Extract(Read) > Transform(Test&Apply) > Load(Learn) Blog

October 9, 2007

Oracle Best Practices Part 5

Filed under: Oracle Best Practices — H.Tonguç Yılmaz @ 12:00 am

Part 1 best practices -
1- Put your Database into ARCHIVELOG Mode
2- Comment on Tables and Columns similar to your PL/SQL or SQL Source Codes
3- Use DBMS_STATS for statistic collection
4- Using Recovery Manager(RMAN) for Backup and Recovery needs

Part 2 best practices -
5- Resumable Statements and Space Allocation
6- Maintenance of Global Partitioned Indexes
7- Default Tablespaces
8- PL/SQL Bulk Operations
9- Locking Issues
10- Oracle System Event Triggers
11- Autonomous Transactions

Part 3 best practice -
12- Learn what is already provided with PL/SQL language

Part 4 best practice -
13- Defining Application Services for Oracle Database 10g

14- Cost Based Optimizer Best Practices and Advised Strategy

A. When and how to gather statistics for the cost based optimizer?

1. When to gather statistics; some candidate situations are as follows;

– After new database creations,
– After new created and altered segments(tables, indexes, partitions, clusters etc.),
– After hardware upgrades like CPUs, I/O subsystem(gather system statistics),
– After migration from Rule based optimizer(RBO) to Cost based optimizer(CBO),
– After large amounts of data change(bulk operations, loads, purges etc.),
– After new high/low values for keys generated,
– After 10g Optimizer statistics are automatically gathered with the job GATHER_STATS_JOB. This job gathers statistics on all objects in the database which have Missing or Stale statistics,
– Also data dictionary and fixed tables need statistics after 10g.

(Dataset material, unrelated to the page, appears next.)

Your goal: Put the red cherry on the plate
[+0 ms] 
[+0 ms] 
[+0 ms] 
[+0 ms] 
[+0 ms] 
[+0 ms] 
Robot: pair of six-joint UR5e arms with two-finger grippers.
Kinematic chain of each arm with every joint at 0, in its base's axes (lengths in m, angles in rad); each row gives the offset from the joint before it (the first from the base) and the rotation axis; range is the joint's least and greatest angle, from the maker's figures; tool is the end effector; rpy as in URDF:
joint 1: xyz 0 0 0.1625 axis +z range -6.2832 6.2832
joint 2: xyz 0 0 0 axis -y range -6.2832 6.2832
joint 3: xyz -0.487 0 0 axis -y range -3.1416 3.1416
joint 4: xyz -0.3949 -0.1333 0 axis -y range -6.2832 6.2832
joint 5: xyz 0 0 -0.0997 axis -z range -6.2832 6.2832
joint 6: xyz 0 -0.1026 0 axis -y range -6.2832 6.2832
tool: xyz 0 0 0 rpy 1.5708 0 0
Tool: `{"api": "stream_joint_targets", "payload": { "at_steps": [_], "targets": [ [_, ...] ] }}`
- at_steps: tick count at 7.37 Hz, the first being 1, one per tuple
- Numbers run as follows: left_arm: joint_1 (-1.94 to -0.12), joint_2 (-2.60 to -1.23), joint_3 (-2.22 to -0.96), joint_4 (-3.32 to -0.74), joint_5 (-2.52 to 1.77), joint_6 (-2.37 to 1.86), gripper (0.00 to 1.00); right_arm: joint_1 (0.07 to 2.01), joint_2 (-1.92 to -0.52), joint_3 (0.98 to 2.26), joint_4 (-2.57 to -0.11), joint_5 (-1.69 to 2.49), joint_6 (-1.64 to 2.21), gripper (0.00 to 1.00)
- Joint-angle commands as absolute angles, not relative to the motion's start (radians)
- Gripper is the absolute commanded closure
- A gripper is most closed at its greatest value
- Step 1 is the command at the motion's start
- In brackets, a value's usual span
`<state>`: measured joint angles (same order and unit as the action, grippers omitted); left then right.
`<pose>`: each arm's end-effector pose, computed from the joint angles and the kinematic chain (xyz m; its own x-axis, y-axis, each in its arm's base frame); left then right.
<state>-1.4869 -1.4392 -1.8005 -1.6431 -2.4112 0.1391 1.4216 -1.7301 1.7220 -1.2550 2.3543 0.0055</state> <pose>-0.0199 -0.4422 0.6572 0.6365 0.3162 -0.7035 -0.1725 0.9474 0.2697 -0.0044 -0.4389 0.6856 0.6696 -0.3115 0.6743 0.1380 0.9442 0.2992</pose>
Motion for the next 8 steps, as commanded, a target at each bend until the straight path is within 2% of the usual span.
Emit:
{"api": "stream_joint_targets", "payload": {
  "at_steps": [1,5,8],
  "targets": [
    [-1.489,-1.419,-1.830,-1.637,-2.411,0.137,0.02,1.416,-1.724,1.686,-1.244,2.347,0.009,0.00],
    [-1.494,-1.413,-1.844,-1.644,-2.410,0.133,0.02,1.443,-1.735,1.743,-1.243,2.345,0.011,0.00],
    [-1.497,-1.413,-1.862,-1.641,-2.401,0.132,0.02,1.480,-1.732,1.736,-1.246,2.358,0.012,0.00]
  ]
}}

2. How much to gather; using Sample Sizes are recommended;

– estimate_percent => DBMS_STATS.AUTO_SAMPLE_SIZE optimal for uniform sizes and distributions of data but problems can occur with skewed data or if there are lot of nulls in the column,
– Smaller sample sizes cane be preferred for large objects to save time and resource consumption,
– Row sampling means full scan of data sampling rows where as block sampling reduces I/O.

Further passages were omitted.